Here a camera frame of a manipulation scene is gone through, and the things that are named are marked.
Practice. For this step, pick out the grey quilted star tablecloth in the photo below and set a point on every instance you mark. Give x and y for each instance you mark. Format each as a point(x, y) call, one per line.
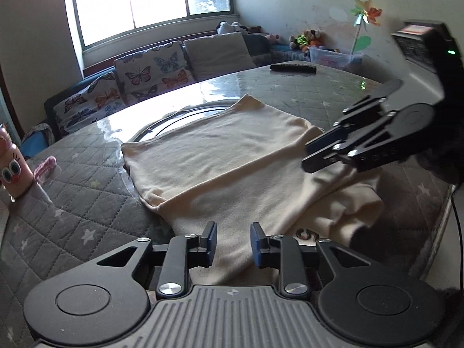
point(72, 195)

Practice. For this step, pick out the beige cushion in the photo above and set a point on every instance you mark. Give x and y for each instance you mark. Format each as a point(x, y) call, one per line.
point(217, 56)

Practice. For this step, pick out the white plush toy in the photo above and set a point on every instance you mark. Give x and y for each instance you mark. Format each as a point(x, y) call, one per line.
point(228, 27)

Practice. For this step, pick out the pink duck face bottle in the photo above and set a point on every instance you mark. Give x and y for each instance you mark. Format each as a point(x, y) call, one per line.
point(12, 168)

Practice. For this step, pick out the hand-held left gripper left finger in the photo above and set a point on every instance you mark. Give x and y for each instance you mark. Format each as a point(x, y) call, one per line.
point(212, 243)

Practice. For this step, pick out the cream garment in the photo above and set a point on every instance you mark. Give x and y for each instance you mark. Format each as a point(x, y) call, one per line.
point(235, 159)

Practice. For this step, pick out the dark blue sofa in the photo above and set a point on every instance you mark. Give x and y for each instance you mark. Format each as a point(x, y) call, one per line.
point(50, 101)

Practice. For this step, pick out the black remote control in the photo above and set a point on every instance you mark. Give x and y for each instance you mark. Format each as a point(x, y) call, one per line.
point(293, 68)

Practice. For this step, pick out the clear plastic storage box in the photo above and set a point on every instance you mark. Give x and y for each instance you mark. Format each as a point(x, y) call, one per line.
point(333, 58)

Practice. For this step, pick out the brown plush bear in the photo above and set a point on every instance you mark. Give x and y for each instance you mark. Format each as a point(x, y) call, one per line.
point(308, 39)

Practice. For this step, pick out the blue cloth on chair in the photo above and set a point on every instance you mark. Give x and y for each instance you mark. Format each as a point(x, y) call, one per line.
point(34, 139)

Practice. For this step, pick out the pink plush toy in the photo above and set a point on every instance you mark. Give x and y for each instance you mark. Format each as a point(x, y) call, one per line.
point(272, 37)

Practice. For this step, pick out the window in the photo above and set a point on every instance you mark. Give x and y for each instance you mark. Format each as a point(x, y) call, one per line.
point(145, 0)

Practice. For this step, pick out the butterfly print cushion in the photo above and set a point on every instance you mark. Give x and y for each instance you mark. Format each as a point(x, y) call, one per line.
point(152, 72)
point(89, 103)

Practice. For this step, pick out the small pink cloth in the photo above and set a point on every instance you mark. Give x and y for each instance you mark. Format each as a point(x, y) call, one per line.
point(45, 166)

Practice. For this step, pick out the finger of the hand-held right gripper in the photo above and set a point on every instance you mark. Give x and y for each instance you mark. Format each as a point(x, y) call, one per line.
point(326, 140)
point(315, 163)

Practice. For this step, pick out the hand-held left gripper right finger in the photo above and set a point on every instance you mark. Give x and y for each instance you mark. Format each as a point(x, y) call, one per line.
point(256, 244)

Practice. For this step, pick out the colourful paper pinwheel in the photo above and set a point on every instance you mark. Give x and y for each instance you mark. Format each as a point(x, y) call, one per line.
point(366, 11)
● ● ● ● ●
## PROBLEM TO WORK ON
Repeat every entry above exactly as written and omit any pictures it holds.

## OUTPUT OF THE TASK
Here a camera frame of a manipulation scene is gone through, and the things that are named are marked.
Practice. For this step, pick out the grey quilted star tablecloth in the photo below and set a point on every instance you mark. Give x and y for each instance you mark. Format each as a point(x, y) call, one per line.
point(72, 195)

Practice. For this step, pick out the beige cushion in the photo above and set a point on every instance you mark. Give x and y for each instance you mark. Format each as a point(x, y) call, one per line.
point(217, 56)

Practice. For this step, pick out the white plush toy in the photo above and set a point on every instance you mark. Give x and y for each instance you mark. Format each as a point(x, y) call, one per line.
point(228, 27)

Practice. For this step, pick out the pink duck face bottle in the photo above and set a point on every instance you mark. Give x and y for each instance you mark. Format each as a point(x, y) call, one per line.
point(12, 168)

Practice. For this step, pick out the hand-held left gripper left finger in the photo above and set a point on every instance you mark. Give x and y for each instance you mark. Format each as a point(x, y) call, one per line.
point(212, 243)

Practice. For this step, pick out the cream garment in the photo above and set a point on every instance you mark. Give x and y for each instance you mark. Format each as a point(x, y) call, one per line.
point(235, 159)

Practice. For this step, pick out the dark blue sofa in the photo above and set a point on every instance you mark. Give x and y for each instance you mark. Format each as a point(x, y) call, one per line.
point(50, 101)

Practice. For this step, pick out the black remote control in the photo above and set a point on every instance you mark. Give x and y for each instance you mark. Format each as a point(x, y) call, one per line.
point(293, 68)

Practice. For this step, pick out the clear plastic storage box in the photo above and set a point on every instance you mark. Give x and y for each instance you mark. Format each as a point(x, y) call, one per line.
point(333, 58)

Practice. For this step, pick out the brown plush bear in the photo above and set a point on every instance you mark. Give x and y for each instance you mark. Format each as a point(x, y) call, one per line.
point(308, 39)

Practice. For this step, pick out the blue cloth on chair in the photo above and set a point on every instance you mark. Give x and y for each instance you mark. Format each as a point(x, y) call, one per line.
point(34, 139)

Practice. For this step, pick out the pink plush toy in the photo above and set a point on every instance you mark. Give x and y for each instance you mark. Format each as a point(x, y) call, one per line.
point(272, 37)

Practice. For this step, pick out the window in the photo above and set a point on every instance you mark. Give x and y for each instance you mark. Format each as a point(x, y) call, one per line.
point(145, 0)

Practice. For this step, pick out the butterfly print cushion in the photo above and set a point on every instance you mark. Give x and y for each instance you mark. Format each as a point(x, y) call, one per line.
point(152, 72)
point(89, 103)

Practice. For this step, pick out the small pink cloth in the photo above and set a point on every instance you mark. Give x and y for each instance you mark. Format each as a point(x, y) call, one per line.
point(45, 166)

Practice. For this step, pick out the finger of the hand-held right gripper in the photo above and set a point on every instance you mark. Give x and y for each instance you mark. Format each as a point(x, y) call, one per line.
point(326, 140)
point(315, 163)

Practice. For this step, pick out the hand-held left gripper right finger in the photo above and set a point on every instance you mark. Give x and y for each instance you mark. Format each as a point(x, y) call, one per line.
point(256, 244)

Practice. For this step, pick out the colourful paper pinwheel in the photo above and set a point on every instance you mark. Give x and y for each instance you mark. Format each as a point(x, y) call, one per line.
point(366, 11)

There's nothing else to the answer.